**YOUR OBJECTIVE:** Each line starting at the one that contains "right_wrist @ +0" and ending at the one that contains "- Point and" must be returned exactly, and the rest of the listing is left out.

**GIVEN DATA:**

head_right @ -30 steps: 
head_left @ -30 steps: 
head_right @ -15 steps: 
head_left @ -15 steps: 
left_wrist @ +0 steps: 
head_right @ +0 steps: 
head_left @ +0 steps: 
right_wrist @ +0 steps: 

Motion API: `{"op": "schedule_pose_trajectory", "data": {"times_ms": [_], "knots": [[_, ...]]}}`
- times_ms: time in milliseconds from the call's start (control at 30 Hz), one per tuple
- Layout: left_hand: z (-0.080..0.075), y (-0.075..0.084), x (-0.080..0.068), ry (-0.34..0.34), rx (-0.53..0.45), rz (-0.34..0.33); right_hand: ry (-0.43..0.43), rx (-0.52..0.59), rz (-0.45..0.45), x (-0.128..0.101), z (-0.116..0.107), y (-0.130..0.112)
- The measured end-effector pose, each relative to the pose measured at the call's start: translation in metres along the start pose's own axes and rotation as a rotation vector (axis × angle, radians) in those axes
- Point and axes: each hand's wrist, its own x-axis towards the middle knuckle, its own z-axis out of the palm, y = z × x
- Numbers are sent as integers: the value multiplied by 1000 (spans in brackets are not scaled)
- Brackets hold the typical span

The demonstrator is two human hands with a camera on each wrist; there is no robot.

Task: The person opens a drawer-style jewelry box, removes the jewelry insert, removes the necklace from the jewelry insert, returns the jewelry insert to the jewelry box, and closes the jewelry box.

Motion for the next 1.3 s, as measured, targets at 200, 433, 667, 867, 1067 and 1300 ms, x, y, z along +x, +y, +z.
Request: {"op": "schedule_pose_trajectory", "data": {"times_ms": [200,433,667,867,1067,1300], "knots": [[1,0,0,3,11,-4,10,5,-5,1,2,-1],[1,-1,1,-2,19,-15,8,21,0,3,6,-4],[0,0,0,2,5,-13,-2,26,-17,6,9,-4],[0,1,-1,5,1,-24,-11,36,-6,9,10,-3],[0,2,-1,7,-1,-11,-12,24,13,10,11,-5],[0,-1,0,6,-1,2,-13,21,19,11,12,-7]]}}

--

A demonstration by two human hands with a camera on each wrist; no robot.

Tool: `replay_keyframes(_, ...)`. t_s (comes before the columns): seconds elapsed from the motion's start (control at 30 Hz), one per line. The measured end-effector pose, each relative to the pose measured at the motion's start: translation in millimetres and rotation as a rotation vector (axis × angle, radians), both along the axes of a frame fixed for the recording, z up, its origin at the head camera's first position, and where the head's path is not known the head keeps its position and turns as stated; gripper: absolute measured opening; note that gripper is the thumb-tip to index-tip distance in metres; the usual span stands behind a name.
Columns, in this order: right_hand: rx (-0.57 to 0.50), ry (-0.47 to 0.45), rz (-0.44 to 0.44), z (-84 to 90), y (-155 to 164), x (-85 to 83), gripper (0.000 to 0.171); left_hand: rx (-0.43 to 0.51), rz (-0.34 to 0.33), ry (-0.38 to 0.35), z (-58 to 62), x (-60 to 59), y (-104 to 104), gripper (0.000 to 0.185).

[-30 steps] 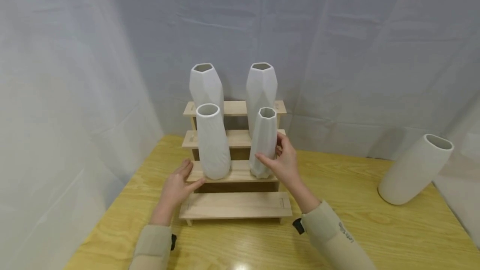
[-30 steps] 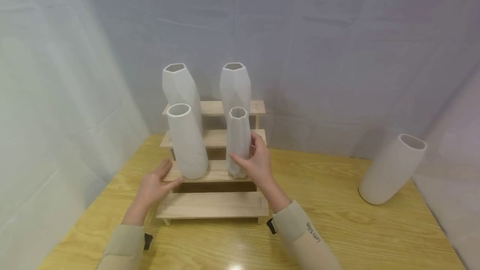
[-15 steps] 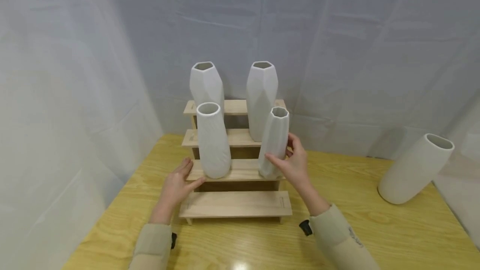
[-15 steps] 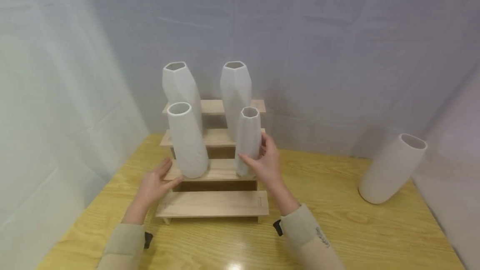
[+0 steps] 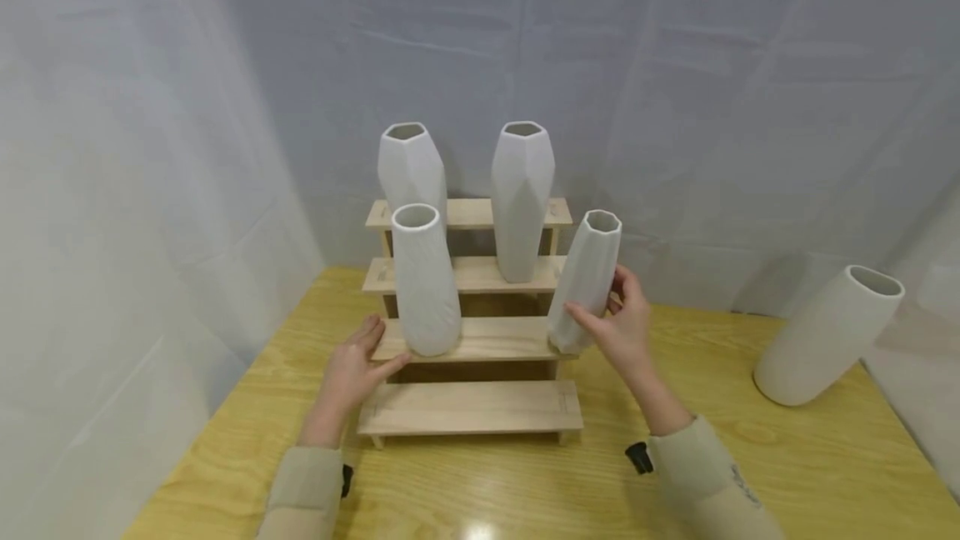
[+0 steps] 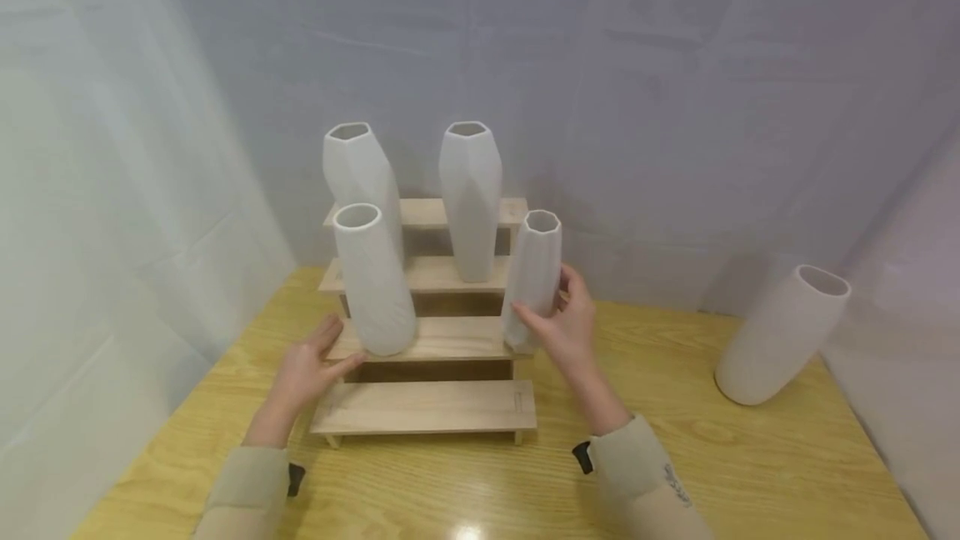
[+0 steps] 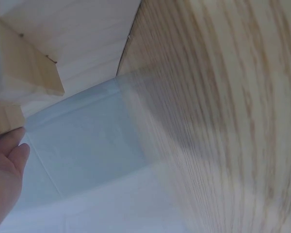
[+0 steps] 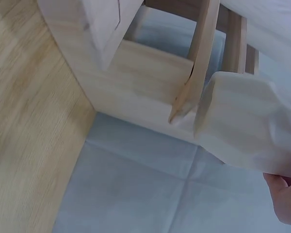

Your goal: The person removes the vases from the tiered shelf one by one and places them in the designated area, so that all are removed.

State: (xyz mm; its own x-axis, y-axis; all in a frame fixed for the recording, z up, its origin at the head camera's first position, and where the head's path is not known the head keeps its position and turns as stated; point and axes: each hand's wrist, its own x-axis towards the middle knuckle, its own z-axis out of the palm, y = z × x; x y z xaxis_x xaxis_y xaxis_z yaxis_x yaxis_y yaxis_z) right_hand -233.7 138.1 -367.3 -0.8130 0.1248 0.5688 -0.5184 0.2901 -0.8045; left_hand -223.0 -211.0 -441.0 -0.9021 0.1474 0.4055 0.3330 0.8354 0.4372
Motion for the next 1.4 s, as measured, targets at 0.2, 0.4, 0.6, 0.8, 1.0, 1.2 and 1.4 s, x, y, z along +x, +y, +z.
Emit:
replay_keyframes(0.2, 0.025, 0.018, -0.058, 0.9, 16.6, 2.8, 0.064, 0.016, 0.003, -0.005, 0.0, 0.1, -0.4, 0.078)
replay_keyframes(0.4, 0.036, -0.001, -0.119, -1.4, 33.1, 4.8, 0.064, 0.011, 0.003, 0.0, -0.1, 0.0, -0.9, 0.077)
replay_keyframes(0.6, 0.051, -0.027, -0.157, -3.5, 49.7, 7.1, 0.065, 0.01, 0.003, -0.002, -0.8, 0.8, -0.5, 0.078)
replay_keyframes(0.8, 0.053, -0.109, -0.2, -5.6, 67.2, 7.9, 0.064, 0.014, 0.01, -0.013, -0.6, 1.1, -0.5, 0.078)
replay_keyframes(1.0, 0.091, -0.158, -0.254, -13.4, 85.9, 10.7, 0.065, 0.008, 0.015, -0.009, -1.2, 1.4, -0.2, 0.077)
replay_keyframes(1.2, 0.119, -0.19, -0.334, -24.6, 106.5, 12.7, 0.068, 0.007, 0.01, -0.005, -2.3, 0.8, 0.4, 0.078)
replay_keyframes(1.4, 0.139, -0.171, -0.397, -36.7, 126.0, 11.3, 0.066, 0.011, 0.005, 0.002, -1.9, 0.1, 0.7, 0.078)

**EXERCISE OUTPUT:**
right_wrist @ +0 steps: 

Motion API: `{"op": "schedule_pose_trajectory", "data": {"times_ms": [_], "knots": [[_, ...]]}}`
- times_ms: time in milliseconds from the call's start (control at 30 Hz), one per tuple
- Layout: left_hand: z (-0.080..0.075), y (-0.075..0.084), x (-0.080..0.068), ry (-0.34..0.34), rx (-0.53..0.45), rz (-0.34..0.33); right_hand: ry (-0.43..0.43), rx (-0.52..0.59), rz (-0.45..0.45), x (-0.128..0.101), z (-0.116..0.107), y (-0.130..0.112)
- The measured end-effector pose, each relative to the pose measured at the call's start: translation in metres along the start pose's own axes and rotation as a rotation vector (axis × angle, radians) in those axes
- Point and axes: each hand's wrist, its own x-axis towards the middle knuckle, its own z-axis out of the palm, y = z × x

The output requires no additions.